Danforth is an applied mathematician interested in modeling a variety of physical, biological, and social phenomenon. He has applied principles of chaos theory to improve weather forecasts as a member of the Mathematics and Climate Research Network, and developed a real-time remote sensor of global happiness using messages from Twitter: the Hedonometer. Danforth co-runs the Computational Story Lab with Peter Dodds, and helps run UVM's reading group on complexity.
Laurent studies the interaction of structure and dynamics. His research involves network theory, statistical physics and nonlinear dynamics along with their applications in epidemiology, ecology, biology, and sociology. Recent projects include comparing complex networks of different nature, the coevolution of human behavior and infectious diseases, understanding the role of forest shape in determining stability of tropical forests, as well as the impact of echo chambers in political discussions.

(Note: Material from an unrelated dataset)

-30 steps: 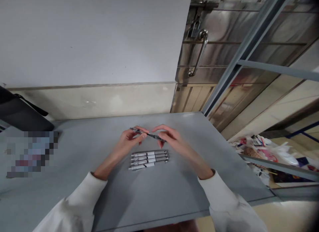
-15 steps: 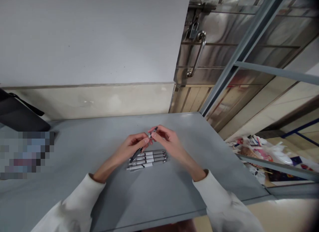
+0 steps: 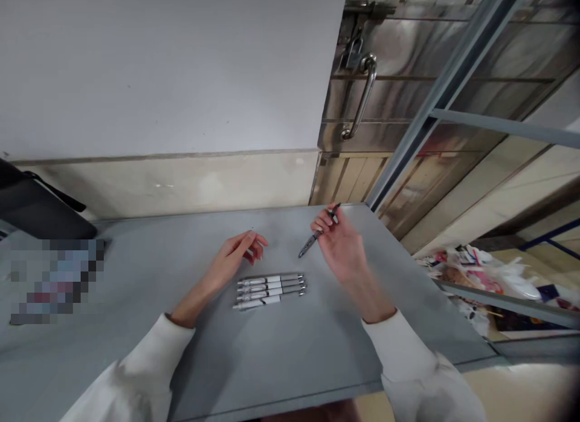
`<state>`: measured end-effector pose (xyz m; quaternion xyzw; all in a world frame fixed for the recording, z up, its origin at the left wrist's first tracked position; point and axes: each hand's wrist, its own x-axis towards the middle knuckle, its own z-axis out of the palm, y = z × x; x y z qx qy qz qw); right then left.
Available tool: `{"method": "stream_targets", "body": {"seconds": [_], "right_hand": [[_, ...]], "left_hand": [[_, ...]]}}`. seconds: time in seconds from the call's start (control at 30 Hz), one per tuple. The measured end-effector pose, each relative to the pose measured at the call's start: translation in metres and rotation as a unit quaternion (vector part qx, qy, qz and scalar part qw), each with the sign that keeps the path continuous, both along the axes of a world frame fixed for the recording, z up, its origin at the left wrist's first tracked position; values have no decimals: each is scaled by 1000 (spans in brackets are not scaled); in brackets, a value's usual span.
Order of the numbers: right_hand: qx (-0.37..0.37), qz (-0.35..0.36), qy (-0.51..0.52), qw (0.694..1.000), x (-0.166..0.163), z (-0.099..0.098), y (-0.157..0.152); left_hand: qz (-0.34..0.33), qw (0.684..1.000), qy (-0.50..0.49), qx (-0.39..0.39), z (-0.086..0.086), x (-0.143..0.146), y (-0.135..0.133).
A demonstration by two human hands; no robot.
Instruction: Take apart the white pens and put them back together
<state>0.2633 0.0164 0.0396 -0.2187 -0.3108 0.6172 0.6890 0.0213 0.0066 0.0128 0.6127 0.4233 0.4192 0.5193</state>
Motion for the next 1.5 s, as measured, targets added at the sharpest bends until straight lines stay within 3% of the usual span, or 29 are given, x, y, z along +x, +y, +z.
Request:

Hines' work broadly focuses on finding ways to make electric energy more reliable, more affordable, with less environmental impact. Particular topics of interest include understanding the mechanisms by which small problems in the power grid become large blackouts, identifying and mitigating the stresses caused by large amounts of electric vehicle charging, and quantifying the impact of high penetrations of wind/solar on electricity systems.
Bagrow's interests include: Complex Networks (community detection, social modeling and human dynamics, statistical phenomena, graph similarity and isomorphism), Statistical Physics (non-equilibrium methods, phase transitions, percolation, interacting particle systems, spin glasses), and Optimization(glassy techniques such as simulated/quantum annealing, (non-gradient) minimization of noisy objective functions).